The Kone Foundation agreed to fund Shortlist Live! for four years. As of this writing, the Kone Foundation is no longer funding Shortlist Live! What is more, there have been quite a few changes since the first Shortlist Live! Program took place in 2019. There was the pandemic, which meant that some artists were unable to travel to Finland. The winner of the Live Art Prize in 2020, Brian Fuata, had to perform via zoom due to travel restrictions. In 2021, Whelan stepped down from the position of co-artistic director. That same year, Tuukkanen took a position with the City of Oulu as the Head of Cultural Services and Director of Cultural Centre Valve. Elisa Itkonen, who had been with the ANTI Festival since 2015 as production manager, became the solo executive director and the leading curator of the festival (7). In reflecting on her time as director of the ANTI Festival, Tuukkanen suggested that it was not easy to put together an annual festival, especially one that has grown so large. Funding, Tuukkanen noted, changes from year to year. The festival organizers know this, but the audience does not, and there is always the fear of disappointing the audience (8). Fortunately, this won’t be the case in 2023, as Itkonen has managed to fund a 5th edition of Shortlist Live! The ANTI Festival audience will be able to see the work of all four shortlisted artists–Joshua Serafin, Autumn Knight, Tiziano Cruz, and Jota Mombaça, as well as Latai Taumoepeau’s ANTI Live Art Prize performance. 
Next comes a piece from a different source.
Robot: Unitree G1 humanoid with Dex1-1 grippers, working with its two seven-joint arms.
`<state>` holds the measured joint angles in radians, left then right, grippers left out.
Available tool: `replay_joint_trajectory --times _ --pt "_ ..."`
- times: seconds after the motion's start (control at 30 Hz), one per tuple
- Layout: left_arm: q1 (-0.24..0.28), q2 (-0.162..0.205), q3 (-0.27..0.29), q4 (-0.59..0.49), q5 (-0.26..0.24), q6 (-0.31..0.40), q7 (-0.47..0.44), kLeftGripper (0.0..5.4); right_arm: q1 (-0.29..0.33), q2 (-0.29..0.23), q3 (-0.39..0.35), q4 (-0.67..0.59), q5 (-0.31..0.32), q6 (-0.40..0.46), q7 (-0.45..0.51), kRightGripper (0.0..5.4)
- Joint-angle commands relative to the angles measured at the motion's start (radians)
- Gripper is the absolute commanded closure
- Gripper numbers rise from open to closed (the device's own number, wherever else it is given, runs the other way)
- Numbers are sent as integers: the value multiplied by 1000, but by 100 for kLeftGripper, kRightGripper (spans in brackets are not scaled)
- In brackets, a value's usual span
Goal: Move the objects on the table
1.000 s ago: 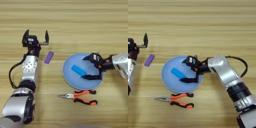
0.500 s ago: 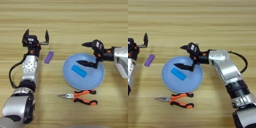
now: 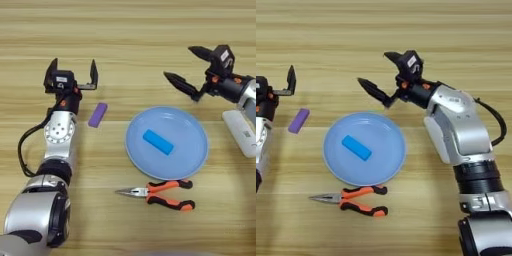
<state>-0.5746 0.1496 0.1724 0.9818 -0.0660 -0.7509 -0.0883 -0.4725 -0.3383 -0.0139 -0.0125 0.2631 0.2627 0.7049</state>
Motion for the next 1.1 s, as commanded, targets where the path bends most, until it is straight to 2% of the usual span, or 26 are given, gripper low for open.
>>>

In Finnish, ANTI means gift. The Live Art Prize is an incredible gift. In the essay cited above, Cassils concluded that “we are going through a time of incredible tensions and uprisings around racial equity and injustice. We have survived a global pandemic. How brilliant that an arts organization like ANTI has a strategy to keep going. It's a cultural frontline work.”(9) The Live Art Prize is indeed a cultural vanguard that stands strong against intolerance, injustice, and inequity. Happy 10th Birthday, Live Art Prize!

Jennie Klein

Jennie Klein is a professor of contemporary art history and performance art at Ohio University, Athens OH. She first came to the ANTI Festival in 2007 and has enjoyed watching it develop from a small and intimate festival to an international festival that has maintained its commitment to radical and experimental art.

Photos: Pekka Mäkinen

1 Päivi Karttunen, “Email to Author,” July 5, 2023.
2 Johanna Tuukkanen, “Interview with Author,” August 15, 2023.
3 Cassils, “Big Statement from a Small Town,” ANTIZINE 9 (2021), 32-33.
4 Much of this information can be found in Mirka Niskala, ed., ANTI-Contemporary Art Festival 2002-2006, Kuopio: Savonia University of Applied Science, 2007, 12-18.
5 All volumes of ANTIZINE through 2021 are available on issuu.
6 Johanna Tuukkanen and Gregg Whelan, “Thank You,” SHORTLIST LIVE! 1, Heidi Backstrӧm, ed., Kuopio and London: ANTI Contemporary Art Festival and LADA Live Art Development Agency, 2019, 7.
7 In the online ANTIZINE August 2022 edition, Itkonen announced that she has convened an advisory group that includes Season Butler, who served on the committee responsible for creating the shortlist, and Tania EL Khoury, winner of the prize in 2017. Elisa Itkonen, “Curator’s Greeting, ANTIZINE 31.8.2022, https://antifestival.com/kuraattorin-tervehdys/.
8 Tuukkanen, “Interview with Author,” August 15, 2023.
9 Cassils, “Big Statement from a Small Town,” 32-33.